声を出さない臓器が、こっそり見せるサイン
沈黙の臓器とはいえ、まったくサインがないわけではありません。次のような変化、心当たりはないでしょうか。
- おしっこが泡立ち、その泡がなかなか消えない
- 夜中に何度もトイレに起きるようになった
- 足のスネを押すと、へこんだまま戻らない
- 急に血圧が高くなってきた
- ずっと体がだるい、疲れやすい
どれも、それ単体では「疲れかな」「歳のせいかな」で流してしまいがちなものばかりです。でも、こういう地味なサインが重なっているときは、腎臓が小さな声で何かを訴えているのかもしれません。
何の病気かを決めるのは、検査と医師
もちろん、これらのサインがあるから必ず腎臓が悪い、というわけではありません。むくみも頻尿も、原因はいろいろあります。どこに問題があるのかを見分けるには検査が必要で、診断をつけるのは医師の仕事です。

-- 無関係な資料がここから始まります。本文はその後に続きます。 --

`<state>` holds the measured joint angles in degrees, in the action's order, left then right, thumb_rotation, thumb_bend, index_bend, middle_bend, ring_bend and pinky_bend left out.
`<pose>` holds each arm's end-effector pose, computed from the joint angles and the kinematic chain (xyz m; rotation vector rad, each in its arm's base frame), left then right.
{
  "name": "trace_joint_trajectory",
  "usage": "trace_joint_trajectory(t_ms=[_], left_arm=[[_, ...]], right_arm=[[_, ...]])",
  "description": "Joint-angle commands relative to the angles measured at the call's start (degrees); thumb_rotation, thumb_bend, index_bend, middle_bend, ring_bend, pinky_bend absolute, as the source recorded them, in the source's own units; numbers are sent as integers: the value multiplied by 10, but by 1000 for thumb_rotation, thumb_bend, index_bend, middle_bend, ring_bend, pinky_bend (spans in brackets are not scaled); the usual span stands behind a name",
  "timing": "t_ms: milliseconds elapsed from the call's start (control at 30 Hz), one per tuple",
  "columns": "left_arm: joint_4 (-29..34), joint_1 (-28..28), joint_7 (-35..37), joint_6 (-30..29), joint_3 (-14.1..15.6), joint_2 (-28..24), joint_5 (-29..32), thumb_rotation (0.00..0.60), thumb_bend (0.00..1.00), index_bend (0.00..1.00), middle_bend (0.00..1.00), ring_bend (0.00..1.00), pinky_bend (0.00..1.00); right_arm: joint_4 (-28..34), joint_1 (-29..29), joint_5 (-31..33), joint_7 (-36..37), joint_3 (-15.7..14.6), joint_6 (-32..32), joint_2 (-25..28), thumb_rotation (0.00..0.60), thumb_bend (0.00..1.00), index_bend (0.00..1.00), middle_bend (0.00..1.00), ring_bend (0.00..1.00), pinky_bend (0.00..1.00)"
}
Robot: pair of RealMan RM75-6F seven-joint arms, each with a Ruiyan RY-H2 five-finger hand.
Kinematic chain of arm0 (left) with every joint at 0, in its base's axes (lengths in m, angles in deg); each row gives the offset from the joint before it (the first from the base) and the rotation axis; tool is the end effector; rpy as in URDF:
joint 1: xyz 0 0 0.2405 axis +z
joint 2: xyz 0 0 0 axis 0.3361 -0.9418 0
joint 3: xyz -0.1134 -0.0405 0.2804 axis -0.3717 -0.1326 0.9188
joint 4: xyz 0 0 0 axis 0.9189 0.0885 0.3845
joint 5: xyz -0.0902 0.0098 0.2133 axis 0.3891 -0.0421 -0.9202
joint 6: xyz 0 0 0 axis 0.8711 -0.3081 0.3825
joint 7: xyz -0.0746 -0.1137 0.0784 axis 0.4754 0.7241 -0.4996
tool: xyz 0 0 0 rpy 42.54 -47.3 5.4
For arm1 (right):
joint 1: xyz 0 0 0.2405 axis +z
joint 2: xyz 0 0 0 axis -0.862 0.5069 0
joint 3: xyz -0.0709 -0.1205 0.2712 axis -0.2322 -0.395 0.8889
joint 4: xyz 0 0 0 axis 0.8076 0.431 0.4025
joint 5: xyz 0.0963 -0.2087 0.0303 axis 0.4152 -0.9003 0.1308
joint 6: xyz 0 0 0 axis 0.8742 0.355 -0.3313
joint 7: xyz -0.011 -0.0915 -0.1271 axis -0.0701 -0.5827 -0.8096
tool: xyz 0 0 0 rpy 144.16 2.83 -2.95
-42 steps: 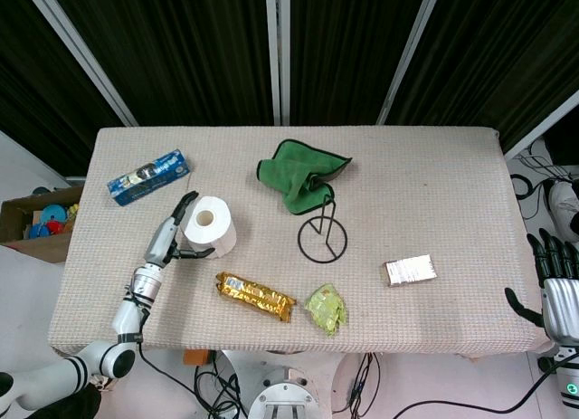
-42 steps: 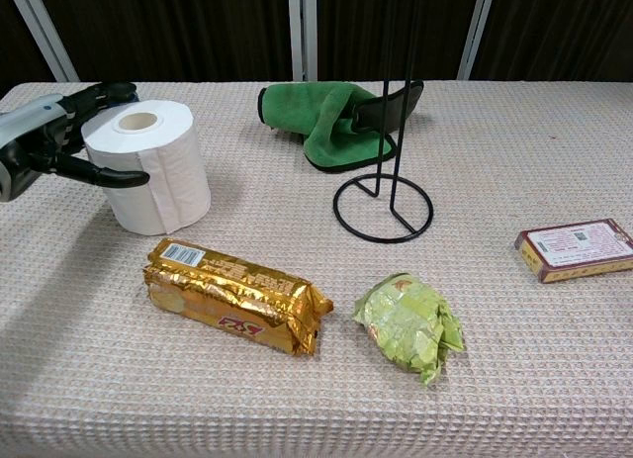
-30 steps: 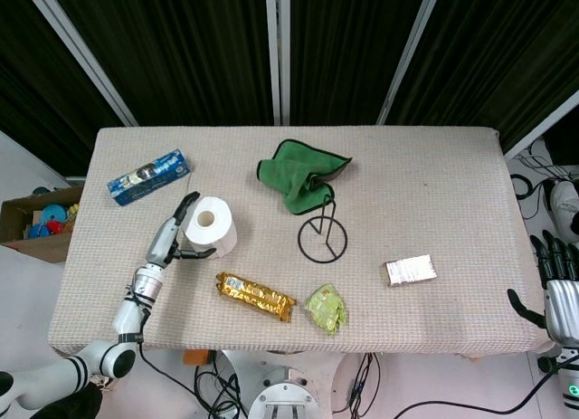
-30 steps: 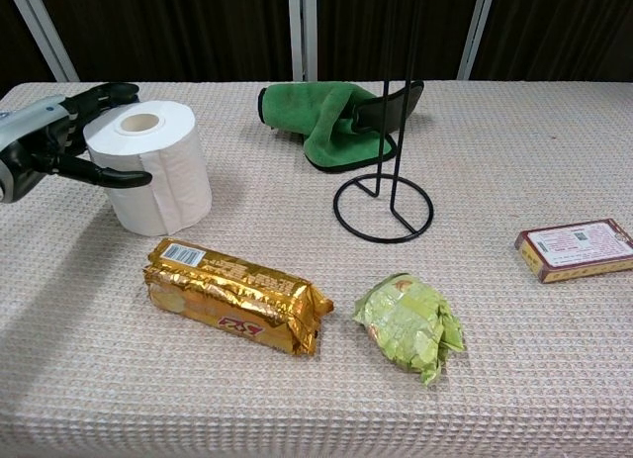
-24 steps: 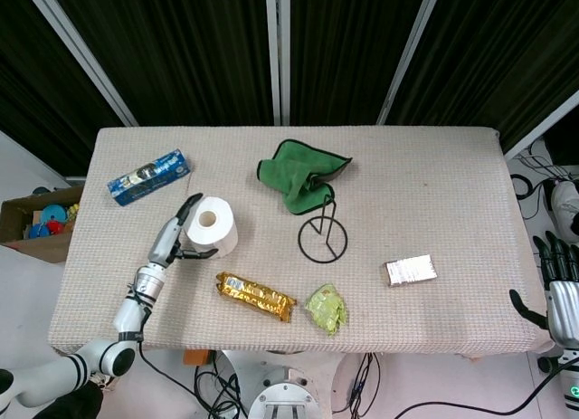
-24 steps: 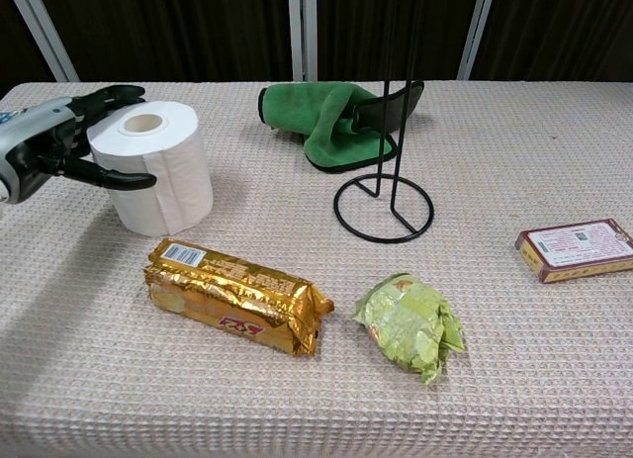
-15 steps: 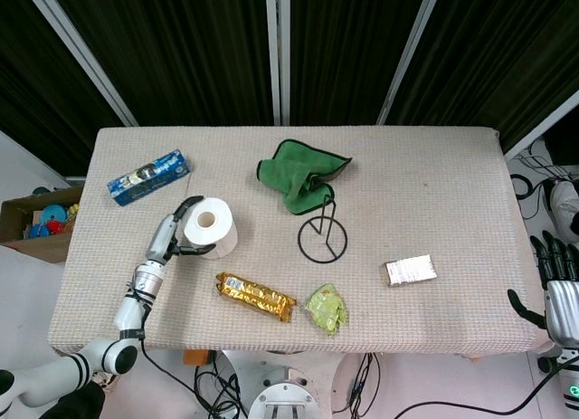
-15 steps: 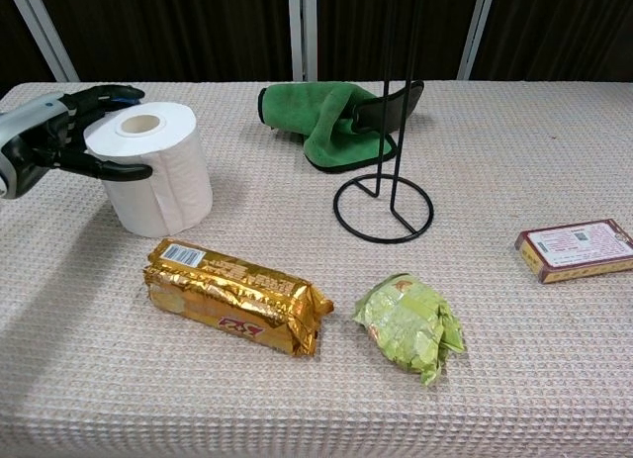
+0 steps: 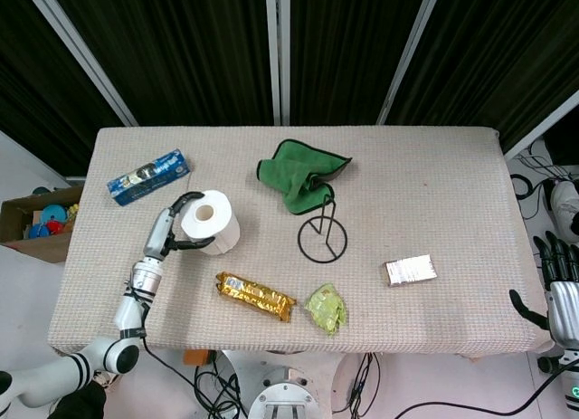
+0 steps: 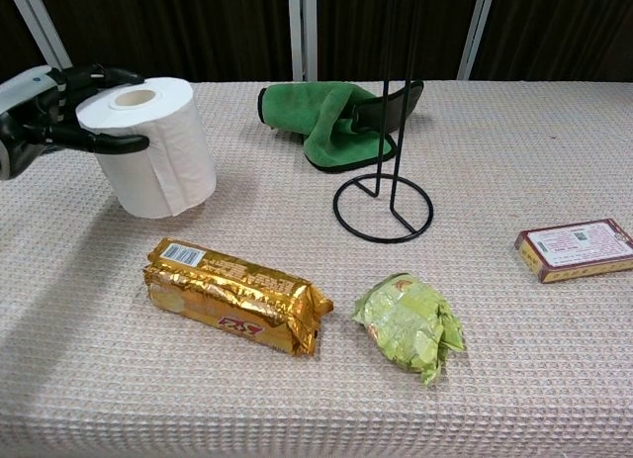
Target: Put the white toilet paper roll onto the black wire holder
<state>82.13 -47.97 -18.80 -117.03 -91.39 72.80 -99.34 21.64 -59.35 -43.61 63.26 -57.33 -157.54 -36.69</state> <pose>-0.2585 0.3687 -0.0338 -1.1334 -1.6900 -1.6057 -0.3781 -0.1743 0.1823 1.2912 -0.8521 0.9272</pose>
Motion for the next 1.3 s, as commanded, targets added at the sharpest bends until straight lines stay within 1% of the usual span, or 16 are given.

私が伝えたいのは、「これらが重なっていたら、一度腎臓のことも含めて診てもらう価値がありますよ」ということまで。自分で結論を出す話ではなく、受診のきっかけにしてほしい、という話です。
「年かな」で、片づけないでほしい
いちばん怖いのは、これらのサインを「年のせい」「疲れてるだけ」で全部片づけてしまうことです。沈黙の臓器は、こちらが気づいてあげないと、最後まで黙っています。
小さな違和感を拾えるかどうか。そこが、この静かな臓器と長く付き合っていくための分かれ目になります。